李桂兰先回过神,眼珠子转了两圈,凑过来压低声音:「儿子,那个打电话找你的姓魏的小姑娘——是不是就是这个魏厂长的闺女?」
张勇默默的点了点头。
李桂兰愣了一下,五官渐渐皱成一团,似乎不知道该说什么好。
她一屁股坐在沙发上,开始犯愁。
「人家是酒厂厂长的闺女……咱们家……够不着啊……有点高……」
张德发不乐意了:「高攀个屁!咱儿子现在是作家!一篇稿子五百块!全楼谁比得了?」
「这哪能一样啊!人家是当老板的,咱是开大车的,门不当户——」
「妈!」张勇打断她,「就是我学车认识的同学,帮了个忙,别想多了。」
李桂兰哦了一声,站起来去腌猪肉了。
腌着腌着,放了两回盐,又多切了两瓣蒜,嘴里嘟囔:「那绿豆糕确实做得细……人家养的仔细啊……我啥也不会啊,这以后可咋伺候啊……」
张德发踮着脚凑到儿子耳边,压着嗓子问:「那丫头长得咋样?」
身后传来李桂兰拍张德发后脑勺的声音——
「问什么问!剁你的馅子去!」
……
下午,张德发换了件乾净衬衫,从桌上拎起魏大彪送的那瓶二锅头,拽着自己的儿子就出了门。

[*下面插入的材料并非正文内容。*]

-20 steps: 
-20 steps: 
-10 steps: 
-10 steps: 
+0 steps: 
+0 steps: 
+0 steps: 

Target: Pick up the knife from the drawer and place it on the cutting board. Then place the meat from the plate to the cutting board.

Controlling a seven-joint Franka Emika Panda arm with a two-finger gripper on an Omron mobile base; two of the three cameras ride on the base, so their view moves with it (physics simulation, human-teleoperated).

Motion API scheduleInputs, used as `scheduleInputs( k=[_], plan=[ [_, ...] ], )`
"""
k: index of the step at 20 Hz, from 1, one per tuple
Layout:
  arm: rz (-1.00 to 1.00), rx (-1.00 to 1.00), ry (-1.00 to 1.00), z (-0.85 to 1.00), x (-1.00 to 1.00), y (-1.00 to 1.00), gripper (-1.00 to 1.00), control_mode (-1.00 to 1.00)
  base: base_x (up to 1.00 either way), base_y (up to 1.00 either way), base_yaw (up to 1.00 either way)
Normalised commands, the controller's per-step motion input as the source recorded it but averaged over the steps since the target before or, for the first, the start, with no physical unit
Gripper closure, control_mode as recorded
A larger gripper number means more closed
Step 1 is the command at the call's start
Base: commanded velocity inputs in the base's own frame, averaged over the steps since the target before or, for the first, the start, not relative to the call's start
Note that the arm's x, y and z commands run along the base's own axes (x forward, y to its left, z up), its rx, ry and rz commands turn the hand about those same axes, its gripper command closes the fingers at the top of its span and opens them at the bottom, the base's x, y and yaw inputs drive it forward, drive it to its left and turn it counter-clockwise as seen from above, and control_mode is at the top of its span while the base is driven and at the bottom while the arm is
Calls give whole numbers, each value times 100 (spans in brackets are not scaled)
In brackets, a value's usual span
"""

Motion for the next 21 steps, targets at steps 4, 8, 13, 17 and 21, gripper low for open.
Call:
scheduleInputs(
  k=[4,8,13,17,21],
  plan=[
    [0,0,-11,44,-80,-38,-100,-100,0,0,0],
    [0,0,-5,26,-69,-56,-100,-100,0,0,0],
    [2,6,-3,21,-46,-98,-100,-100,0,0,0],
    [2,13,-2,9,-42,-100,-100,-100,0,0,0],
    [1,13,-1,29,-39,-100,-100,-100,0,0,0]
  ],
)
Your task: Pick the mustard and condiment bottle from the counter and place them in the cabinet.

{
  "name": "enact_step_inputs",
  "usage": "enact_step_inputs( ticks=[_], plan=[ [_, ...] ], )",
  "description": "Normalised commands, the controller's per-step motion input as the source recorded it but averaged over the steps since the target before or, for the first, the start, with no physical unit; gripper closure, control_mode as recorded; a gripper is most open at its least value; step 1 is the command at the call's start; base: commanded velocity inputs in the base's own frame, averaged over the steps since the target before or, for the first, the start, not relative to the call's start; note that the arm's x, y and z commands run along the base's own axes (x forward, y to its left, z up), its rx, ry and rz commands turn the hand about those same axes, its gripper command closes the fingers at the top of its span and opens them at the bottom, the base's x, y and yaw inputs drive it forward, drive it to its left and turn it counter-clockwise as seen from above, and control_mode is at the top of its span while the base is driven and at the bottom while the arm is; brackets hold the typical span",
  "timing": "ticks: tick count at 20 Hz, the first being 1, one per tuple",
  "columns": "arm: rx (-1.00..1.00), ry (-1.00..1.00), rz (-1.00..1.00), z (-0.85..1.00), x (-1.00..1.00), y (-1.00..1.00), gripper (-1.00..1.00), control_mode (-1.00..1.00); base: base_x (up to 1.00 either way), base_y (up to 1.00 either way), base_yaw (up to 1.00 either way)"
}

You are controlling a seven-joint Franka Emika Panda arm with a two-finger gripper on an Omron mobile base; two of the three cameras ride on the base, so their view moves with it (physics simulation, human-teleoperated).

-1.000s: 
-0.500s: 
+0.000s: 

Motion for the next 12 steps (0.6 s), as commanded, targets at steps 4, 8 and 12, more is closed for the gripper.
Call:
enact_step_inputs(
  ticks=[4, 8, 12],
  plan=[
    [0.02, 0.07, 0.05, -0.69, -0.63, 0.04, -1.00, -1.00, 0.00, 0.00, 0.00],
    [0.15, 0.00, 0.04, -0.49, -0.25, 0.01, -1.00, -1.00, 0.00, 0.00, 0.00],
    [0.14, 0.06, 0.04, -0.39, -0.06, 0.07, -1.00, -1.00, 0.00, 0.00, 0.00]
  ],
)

「走,去厂里。你爹说了要带你去摸发动机,就今天吧。」
棉纺厂在东四环外,大门口挂着「京城朝阳区第三棉纺厂」的铁牌子。
门卫老头认识张德发,烟都没抬,摆摆手放行。
两人穿过堆满棉纱包的仓库,绕过轰隆作响的纺织车间,一直走到里面那排红砖平房。
这是老赵头的单人小车间。
这个老头在车间蹲了三十年,是个老死板,吃住都在厂里。
退休手续早就办完了,厂里死活找不到能接他班的人,返聘回来继续干。